You have spoken previously of the difficulties of women in Somali society – how the various militias who have caused your difficulty do not respect you.  It takes bravery to rise against this sort of cultural barrier. Where do you find your inner strength?
When all the society is suffering, and the people are looking up at you, searching for something that would help alleviate the pain, I get some strength. It is the people that give me the strength to be courageous find ways to help them.
Dr Hawa Abdi at work in her hospital. (Credit: Kuni Takahashi/Getty Images)
Dr Hawa Abdi at work in her hospital. (Credit: Kuni Takahashi/Getty Images)
Doctors are sworn to do no harm above all else. Have you had challenges to your Hippocratic Oath in Somalia? How did you overcome this?

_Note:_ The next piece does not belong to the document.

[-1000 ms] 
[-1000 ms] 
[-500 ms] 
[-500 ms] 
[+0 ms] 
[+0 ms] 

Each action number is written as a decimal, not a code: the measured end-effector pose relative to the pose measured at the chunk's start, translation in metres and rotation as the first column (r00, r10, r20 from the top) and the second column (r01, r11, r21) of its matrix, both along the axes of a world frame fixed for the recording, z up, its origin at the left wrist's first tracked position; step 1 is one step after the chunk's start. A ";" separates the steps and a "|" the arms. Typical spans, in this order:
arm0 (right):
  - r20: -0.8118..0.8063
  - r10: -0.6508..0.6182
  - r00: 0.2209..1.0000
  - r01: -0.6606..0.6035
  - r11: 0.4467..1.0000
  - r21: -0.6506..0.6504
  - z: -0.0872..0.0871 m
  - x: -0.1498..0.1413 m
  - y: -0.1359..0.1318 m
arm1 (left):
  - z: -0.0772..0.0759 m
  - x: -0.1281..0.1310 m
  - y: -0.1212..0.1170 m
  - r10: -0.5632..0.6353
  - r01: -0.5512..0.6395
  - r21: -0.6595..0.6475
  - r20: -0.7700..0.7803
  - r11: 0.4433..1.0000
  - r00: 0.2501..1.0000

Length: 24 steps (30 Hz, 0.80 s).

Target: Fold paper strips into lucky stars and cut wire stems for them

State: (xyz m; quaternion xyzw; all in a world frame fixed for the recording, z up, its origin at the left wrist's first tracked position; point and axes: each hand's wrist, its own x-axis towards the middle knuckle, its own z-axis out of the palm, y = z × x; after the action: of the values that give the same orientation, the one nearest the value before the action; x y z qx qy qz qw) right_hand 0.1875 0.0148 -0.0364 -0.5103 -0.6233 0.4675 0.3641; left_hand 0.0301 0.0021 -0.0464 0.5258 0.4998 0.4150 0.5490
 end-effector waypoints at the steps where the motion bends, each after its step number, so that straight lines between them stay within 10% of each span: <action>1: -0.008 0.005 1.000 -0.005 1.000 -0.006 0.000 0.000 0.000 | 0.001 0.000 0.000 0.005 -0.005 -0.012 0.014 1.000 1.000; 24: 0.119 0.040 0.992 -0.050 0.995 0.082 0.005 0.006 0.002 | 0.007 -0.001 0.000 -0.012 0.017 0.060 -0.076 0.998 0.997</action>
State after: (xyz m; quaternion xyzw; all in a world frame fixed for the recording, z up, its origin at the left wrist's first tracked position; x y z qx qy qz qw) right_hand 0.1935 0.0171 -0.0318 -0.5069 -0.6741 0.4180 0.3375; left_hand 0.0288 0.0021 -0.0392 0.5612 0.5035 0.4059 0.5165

I have never had a challenge with this. I was doing it the right way, treating both my enemy and ordinary people the same. That is also the core of all of our services, to treat everyone regardless of colour, politics, religion, clan, gender. Enemies or friends, we have to treat equal.
‘Mama Hawa’, as you are known, began as an Obstetrician. Is it difficult to deliver a child under the conditions you face in Somalia, and what are the greatest challenges that face the children you deliver?
From 2007-2009, we had unprecedented deaths. Numbers we have never seen before. It was very unusual. Every pregnant woman, at 8 to 20 weeks, suffered miscarriage with heavy bleeding. There was fighting; but it wasn’t just weapons and bullets. I suspected there was something more, some poisoning that was happening in society, affecting the women. I know now that there was some toxic waste dumping on the Somali coast, and maybe it was the toxins from that that was the cause. Maybe the bullet contained some toxins too. But there were thousands of miscarriages during that time, and there were no children being delivered.